The work with Gelfand led Fokas to unearth the deep mathematics that play a crucial role in SPECT medical imagining technology and Magnetoencephalography (MEG) used to map brain activity.  After nearly 15 years of research, his group at the Academy of Athens can now reconstruct SPECT images faster and more accurately than existing commercial systems.

“He doesn’t care where one science ends and the other begins,” is the way Nicholas Protonotarios, of the Center for Mathematics and Medical Imaging at the Academy of Athens, described Fokas’s work. “He treats mathematics, physics, engineering, biology, medicine and neuroscience as a continuum. That is the beauty of Fokas.”

Fifth Secret

“Set aside two months in a year away from mathematics, but use this time productively. During this period, I only read books in four categories: neuroscience, music, painting, and the ancient Greeks.”

For Fokas working on one open problem in a particular field can surreptitiously lead to solving one in another. The result? Math beautifully reveals a hierarchy of imperatives in our understanding of the universe – each success buys an admission ticket to a more difficult problem.

While attempting to connect the Fokas Method to the Riemann Hypothesis — the most celebrated open problem in the history of mathematics — Fokas recently achieved a breakthrough for the Lindelöf Hypothesis, a slight variant of Riemann, a feat that would have compelled many mathematicians to trade their souls with Mephistopheles for a proof. But this does not satisfy Fokas.

Ten years ago, renowned physical chemist Costas Vayenas proposed that the force that keeps the three elementary particles in protons and neutrons together is actually relativistic gravity, not strong force as universally agreed. Fokas, in collaboration with experts in general relativity, is now attempting to derive Vayenas’s formula. If he succeeds, an alternative, simpler theory to two of the fundamental forces of nature, strong force and weak force, will emerge. It will represent one of the most spectacular breakthroughs in the history of natural sciences since Albert Einstein’s special relativity in 1905 and Niels Bohr’s model of the H atom in 1913.

Sixth Secret

“Be overly optimistic.  It is a moral obligation to enjoy the great gift of life. Be mentally resilient because failures are inevitable and crisis will come. The question is not what happens to you but what you do with what happens to you.”

Crisis did come to Fokas in the summer of 2017 when his heart literally came under the knife. Yet, with astonishing optimism and untapped reserves, he continued to work on open problems while recovering from a 7.5 hours heart surgery at Yale University. In Fokas’s mind, there is no requiem for an unsolved problem.

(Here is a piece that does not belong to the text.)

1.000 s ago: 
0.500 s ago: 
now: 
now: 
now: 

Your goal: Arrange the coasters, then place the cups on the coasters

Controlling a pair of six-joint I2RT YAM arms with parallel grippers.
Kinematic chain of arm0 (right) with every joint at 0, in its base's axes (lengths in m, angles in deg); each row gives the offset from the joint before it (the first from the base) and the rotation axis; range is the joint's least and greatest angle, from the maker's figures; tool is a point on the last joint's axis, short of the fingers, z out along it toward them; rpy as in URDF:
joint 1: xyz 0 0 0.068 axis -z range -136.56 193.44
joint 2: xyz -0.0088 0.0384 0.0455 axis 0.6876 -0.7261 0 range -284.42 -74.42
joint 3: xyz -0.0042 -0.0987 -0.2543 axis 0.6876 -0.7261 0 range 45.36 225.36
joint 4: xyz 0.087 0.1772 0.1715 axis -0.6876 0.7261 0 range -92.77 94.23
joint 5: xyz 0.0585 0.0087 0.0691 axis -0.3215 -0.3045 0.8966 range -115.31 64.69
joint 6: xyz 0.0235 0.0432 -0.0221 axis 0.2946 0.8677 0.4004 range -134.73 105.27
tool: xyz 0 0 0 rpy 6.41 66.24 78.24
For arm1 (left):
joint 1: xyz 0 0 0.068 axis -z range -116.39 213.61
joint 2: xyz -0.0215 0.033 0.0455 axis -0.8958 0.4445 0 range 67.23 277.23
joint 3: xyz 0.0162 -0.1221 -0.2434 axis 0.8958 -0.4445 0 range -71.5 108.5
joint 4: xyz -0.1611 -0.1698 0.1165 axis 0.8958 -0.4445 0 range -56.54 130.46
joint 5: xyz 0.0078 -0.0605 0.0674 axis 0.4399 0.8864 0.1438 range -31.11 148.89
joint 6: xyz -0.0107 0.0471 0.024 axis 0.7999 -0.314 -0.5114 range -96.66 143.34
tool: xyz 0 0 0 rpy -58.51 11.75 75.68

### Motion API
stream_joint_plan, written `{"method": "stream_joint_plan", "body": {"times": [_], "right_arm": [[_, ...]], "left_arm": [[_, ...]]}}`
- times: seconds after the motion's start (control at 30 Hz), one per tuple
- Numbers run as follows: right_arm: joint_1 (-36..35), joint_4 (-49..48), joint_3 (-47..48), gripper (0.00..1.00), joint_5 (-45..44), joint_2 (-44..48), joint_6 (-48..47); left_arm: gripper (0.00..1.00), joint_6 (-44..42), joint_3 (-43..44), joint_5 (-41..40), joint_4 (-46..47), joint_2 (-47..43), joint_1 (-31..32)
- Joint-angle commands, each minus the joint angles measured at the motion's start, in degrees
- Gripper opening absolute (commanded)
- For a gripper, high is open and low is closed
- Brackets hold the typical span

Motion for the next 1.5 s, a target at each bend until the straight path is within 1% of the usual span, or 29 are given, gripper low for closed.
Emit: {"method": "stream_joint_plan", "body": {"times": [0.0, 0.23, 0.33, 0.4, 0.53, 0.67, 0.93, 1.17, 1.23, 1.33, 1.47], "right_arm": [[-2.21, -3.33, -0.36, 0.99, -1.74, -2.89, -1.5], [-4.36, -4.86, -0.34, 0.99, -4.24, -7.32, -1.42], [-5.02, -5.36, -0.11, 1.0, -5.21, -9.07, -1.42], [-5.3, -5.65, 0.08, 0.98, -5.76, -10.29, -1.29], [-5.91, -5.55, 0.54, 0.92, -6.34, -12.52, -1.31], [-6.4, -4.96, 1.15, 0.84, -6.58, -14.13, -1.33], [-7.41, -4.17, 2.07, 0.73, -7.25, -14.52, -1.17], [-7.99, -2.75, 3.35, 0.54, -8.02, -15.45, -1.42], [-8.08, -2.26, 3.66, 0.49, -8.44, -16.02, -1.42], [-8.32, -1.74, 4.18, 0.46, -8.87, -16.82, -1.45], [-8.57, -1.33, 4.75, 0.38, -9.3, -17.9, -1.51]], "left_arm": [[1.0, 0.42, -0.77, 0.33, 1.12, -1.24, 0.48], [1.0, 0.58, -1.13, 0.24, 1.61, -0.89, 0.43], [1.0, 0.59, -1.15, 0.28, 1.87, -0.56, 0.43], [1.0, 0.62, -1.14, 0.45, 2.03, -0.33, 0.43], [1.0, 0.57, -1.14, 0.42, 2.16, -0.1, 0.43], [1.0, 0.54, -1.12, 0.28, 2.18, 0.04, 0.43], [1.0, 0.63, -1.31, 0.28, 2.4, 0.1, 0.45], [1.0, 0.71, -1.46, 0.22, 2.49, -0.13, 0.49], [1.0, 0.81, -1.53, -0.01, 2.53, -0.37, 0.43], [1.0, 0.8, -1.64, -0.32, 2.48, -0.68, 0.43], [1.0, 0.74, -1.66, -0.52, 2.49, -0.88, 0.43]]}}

“There’s an unbelievable drive in him,” said his friend Evangelos Angelakos, shipping tycoon and former mayor of the island of Oinousses. “He won’t let go. He pulls from a reservoir of inspired knowledge that includes opera, painting and philosophy and he bases his life on truth and sharing. That is his secret.”

Seventh Secret

“Protect your creative time at all cost. I protect my time as I protect my three children.”

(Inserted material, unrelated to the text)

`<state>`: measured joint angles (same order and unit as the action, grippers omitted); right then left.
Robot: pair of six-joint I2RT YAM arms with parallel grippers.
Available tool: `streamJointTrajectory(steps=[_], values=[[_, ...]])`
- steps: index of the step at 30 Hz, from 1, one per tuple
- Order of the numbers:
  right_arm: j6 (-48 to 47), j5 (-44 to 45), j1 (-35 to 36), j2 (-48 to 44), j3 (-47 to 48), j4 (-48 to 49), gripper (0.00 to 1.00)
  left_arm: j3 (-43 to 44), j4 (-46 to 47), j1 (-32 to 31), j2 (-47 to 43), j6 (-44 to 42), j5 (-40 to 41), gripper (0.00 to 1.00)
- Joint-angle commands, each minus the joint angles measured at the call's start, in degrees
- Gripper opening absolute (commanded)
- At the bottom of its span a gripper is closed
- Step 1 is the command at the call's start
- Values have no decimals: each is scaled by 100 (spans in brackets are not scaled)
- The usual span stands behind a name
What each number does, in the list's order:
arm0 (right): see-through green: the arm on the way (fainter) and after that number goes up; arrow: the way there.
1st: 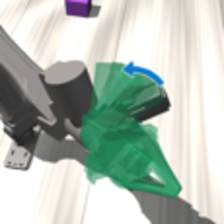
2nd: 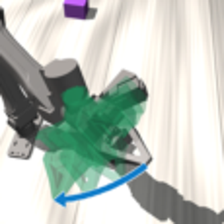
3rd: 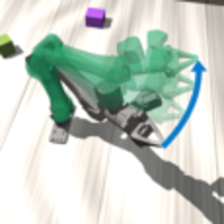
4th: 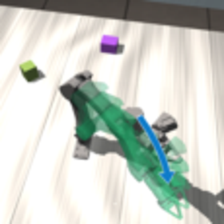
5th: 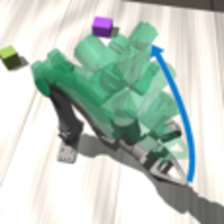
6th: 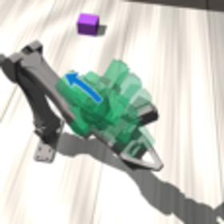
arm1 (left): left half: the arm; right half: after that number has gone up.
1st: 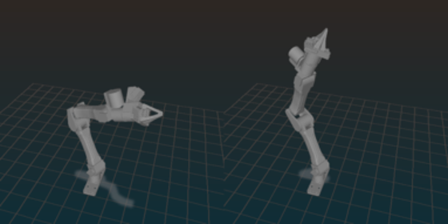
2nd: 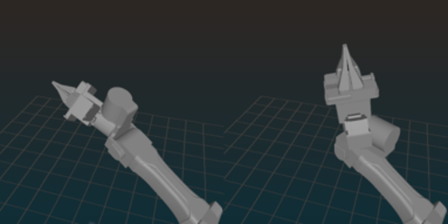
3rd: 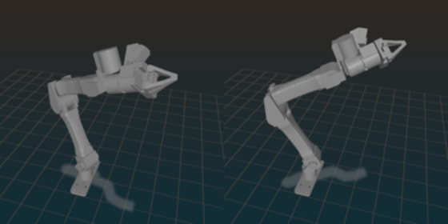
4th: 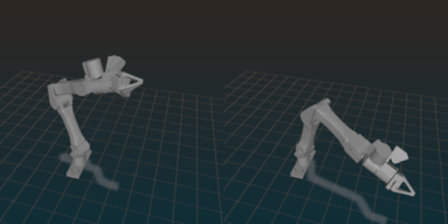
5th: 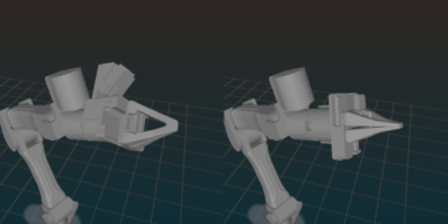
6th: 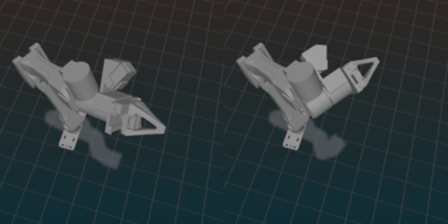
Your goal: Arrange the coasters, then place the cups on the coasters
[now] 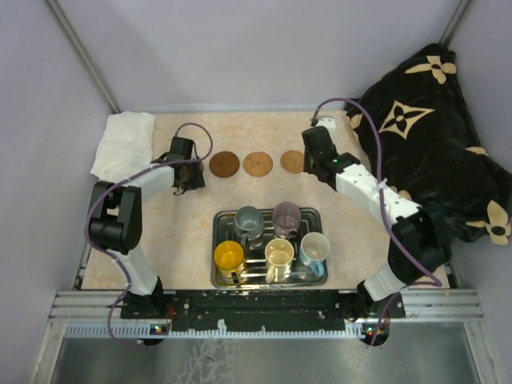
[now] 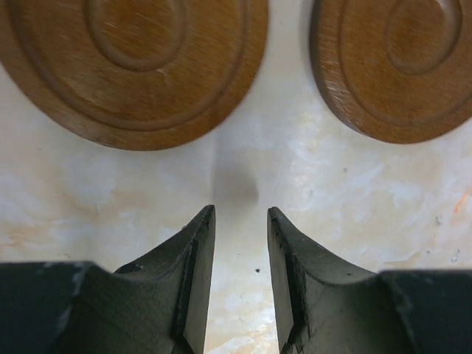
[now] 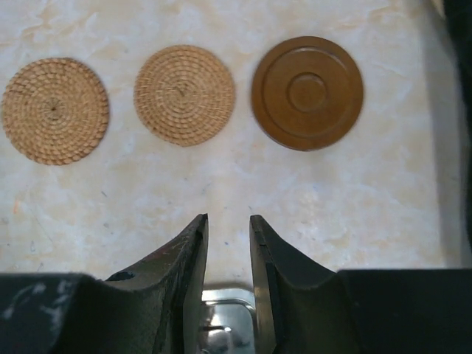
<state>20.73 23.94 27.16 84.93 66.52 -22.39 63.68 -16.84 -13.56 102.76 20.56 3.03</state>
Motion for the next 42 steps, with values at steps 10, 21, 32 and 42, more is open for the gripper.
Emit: streamJointTrajectory(steps=[10, 21, 32, 42], values=[[-497, -1114, 504, 2531, 2430, -107, 29, 470, 120, 802, 276, -72, 49, 42], [-774, -1695, 706, 4069, 3994, -434, 29, 588, 173, 965, 357, -122, -19, 42], [-922, -1916, 806, 4729, 4646, -577, 29, 656, 111, 1129, 183, -123, -63, 42], [-931, -1879, 835, 4952, 4702, -687, 29, 699, 152, 1213, 261, -139, -102, 42]])
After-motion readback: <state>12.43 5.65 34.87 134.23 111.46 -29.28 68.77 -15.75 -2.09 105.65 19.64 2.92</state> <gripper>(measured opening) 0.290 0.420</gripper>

The work of a mathematician is monastic in nature. Fokas essentially does not watch TV and keeps his emails very short.  What remains of his time, he spends investing in people.  He’s classical in this way. In the expedition for knowledge, Fokas believes you can’t hold on to science with one hand and technology with the other so that you have no hand left to reach for the human spirit which he believes is “the greatest expedition.”